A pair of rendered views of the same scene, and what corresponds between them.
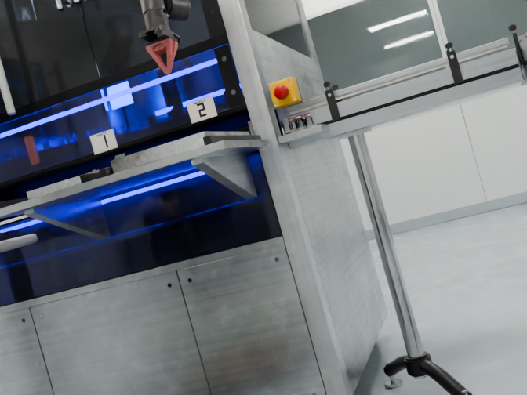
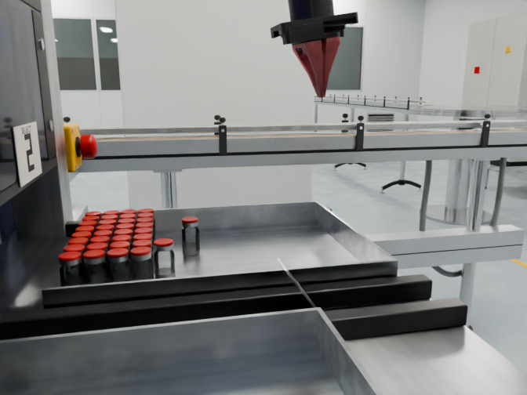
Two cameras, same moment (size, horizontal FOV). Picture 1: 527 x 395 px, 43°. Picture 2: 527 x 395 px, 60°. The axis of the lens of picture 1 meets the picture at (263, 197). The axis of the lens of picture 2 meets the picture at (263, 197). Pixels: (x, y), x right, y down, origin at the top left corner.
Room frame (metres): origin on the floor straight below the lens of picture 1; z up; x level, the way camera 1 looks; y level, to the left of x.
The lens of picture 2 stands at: (1.99, 0.65, 1.09)
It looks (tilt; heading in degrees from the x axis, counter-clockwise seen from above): 13 degrees down; 240
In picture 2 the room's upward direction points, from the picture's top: straight up
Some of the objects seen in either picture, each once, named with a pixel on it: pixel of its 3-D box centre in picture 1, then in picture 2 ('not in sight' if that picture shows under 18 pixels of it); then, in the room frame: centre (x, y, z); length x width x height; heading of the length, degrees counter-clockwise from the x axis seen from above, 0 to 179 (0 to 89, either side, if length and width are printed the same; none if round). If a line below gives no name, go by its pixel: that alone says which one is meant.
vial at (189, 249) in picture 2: not in sight; (190, 237); (1.80, 0.13, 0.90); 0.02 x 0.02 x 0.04
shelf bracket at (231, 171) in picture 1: (227, 180); not in sight; (1.79, 0.08, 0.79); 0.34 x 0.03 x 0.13; 162
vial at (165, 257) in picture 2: not in sight; (164, 261); (1.86, 0.20, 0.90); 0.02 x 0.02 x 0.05
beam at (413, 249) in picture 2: not in sight; (326, 256); (1.02, -0.59, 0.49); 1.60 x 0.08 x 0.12; 162
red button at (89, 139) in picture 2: (281, 92); (84, 146); (1.88, -0.13, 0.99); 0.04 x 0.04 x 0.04; 72
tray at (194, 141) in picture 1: (186, 151); (218, 246); (1.78, 0.17, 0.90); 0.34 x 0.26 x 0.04; 162
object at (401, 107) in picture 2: not in sight; (353, 101); (-2.08, -4.10, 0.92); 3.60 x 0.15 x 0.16; 72

= = = = =

Give the lines exactly as they stand, from the line with "shelf bracket at" through the end of the material.

_ANSWER BELOW_
shelf bracket at (231, 171) in picture 1: (227, 180); not in sight; (1.79, 0.08, 0.79); 0.34 x 0.03 x 0.13; 162
vial at (165, 257) in picture 2: not in sight; (164, 261); (1.86, 0.20, 0.90); 0.02 x 0.02 x 0.05
beam at (413, 249) in picture 2: not in sight; (326, 256); (1.02, -0.59, 0.49); 1.60 x 0.08 x 0.12; 162
red button at (89, 139) in picture 2: (281, 92); (84, 146); (1.88, -0.13, 0.99); 0.04 x 0.04 x 0.04; 72
tray at (194, 141) in picture 1: (186, 151); (218, 246); (1.78, 0.17, 0.90); 0.34 x 0.26 x 0.04; 162
object at (401, 107) in picture 2: not in sight; (353, 101); (-2.08, -4.10, 0.92); 3.60 x 0.15 x 0.16; 72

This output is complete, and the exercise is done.